→ **Exercise**: Please check every line of the listing for "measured" and copy each line where it is found.
================
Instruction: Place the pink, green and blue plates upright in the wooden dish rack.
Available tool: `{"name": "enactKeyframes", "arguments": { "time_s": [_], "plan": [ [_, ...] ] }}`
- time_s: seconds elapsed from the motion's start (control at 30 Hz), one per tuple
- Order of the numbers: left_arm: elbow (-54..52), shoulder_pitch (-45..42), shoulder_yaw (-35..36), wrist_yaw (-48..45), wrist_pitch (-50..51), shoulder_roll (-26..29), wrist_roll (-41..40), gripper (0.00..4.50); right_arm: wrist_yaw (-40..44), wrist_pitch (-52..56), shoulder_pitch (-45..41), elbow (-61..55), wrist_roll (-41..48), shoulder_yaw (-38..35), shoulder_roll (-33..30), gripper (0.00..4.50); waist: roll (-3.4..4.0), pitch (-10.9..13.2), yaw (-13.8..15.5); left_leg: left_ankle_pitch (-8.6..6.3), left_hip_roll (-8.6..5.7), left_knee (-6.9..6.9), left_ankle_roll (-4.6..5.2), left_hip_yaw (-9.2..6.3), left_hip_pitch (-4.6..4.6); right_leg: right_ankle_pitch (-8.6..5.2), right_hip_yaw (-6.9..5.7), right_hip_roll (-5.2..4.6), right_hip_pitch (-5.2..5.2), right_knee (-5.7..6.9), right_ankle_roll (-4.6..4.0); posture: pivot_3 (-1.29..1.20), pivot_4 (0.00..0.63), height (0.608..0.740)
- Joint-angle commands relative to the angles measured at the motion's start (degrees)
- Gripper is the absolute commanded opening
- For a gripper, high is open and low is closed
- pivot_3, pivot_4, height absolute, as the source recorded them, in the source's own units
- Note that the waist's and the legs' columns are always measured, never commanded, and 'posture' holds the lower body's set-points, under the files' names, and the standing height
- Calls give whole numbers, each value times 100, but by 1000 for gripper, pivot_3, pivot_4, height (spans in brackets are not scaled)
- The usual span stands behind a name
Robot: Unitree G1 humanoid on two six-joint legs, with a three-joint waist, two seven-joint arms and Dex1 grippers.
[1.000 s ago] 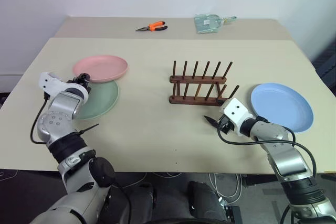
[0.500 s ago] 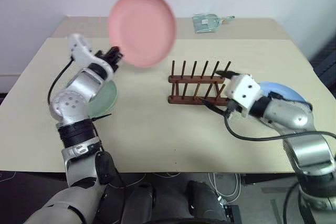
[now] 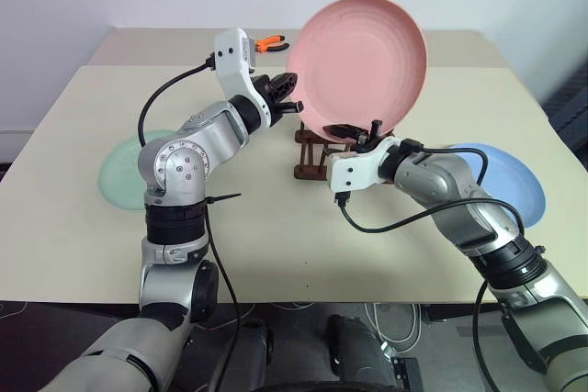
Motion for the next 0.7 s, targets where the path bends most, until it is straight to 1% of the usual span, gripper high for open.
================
→ **Response to the task**:
- Joint-angle commands relative to the angles measured at the motion's start (degrees)
- Note that the waist's and the legs' columns are always measured, never commanded, and 'posture' holds the lower body's set-points, under the files' names, and the standing height

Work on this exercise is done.